▶ **Your assignment**:
The word "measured" marks the lines to keep; find each one in the data and copy it.

▶ **Information provided**:
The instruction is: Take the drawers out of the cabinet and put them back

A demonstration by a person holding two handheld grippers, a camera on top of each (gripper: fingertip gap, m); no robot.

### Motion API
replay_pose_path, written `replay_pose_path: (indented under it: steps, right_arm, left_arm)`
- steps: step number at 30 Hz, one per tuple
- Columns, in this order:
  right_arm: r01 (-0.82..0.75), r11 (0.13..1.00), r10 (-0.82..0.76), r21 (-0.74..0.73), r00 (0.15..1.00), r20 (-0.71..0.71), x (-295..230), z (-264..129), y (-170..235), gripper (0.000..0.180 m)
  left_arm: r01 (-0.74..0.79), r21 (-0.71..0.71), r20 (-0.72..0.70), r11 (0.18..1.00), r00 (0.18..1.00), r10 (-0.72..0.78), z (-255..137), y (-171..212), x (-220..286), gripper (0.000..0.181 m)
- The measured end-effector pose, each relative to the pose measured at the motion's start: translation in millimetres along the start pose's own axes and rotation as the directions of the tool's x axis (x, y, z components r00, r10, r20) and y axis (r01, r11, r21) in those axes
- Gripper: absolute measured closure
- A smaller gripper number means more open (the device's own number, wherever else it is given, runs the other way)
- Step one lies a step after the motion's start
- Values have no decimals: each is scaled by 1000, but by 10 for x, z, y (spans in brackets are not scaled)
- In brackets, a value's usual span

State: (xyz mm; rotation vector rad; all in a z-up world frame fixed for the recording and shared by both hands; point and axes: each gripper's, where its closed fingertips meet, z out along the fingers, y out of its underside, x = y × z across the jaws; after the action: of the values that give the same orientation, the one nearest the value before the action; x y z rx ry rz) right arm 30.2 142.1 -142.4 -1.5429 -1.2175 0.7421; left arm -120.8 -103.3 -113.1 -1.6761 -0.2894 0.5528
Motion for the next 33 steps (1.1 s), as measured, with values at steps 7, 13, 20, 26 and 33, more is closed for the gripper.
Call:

▶ **Exercise answer**:
- The measured end-effector pose, each relative to the pose measured at the motion's start: translation in millimetres along the start pose's own axes and rotation as the directions of the tool's x axis (x, y, z components r00, r10, r20) and y axis (r01, r11, r21) in those axes
- Gripper: absolute measured closure
Motion for the next 33 steps (1.1 s), as measured, with values at steps 7, 13, 20, 26 and 33, more is closed for the gripper.

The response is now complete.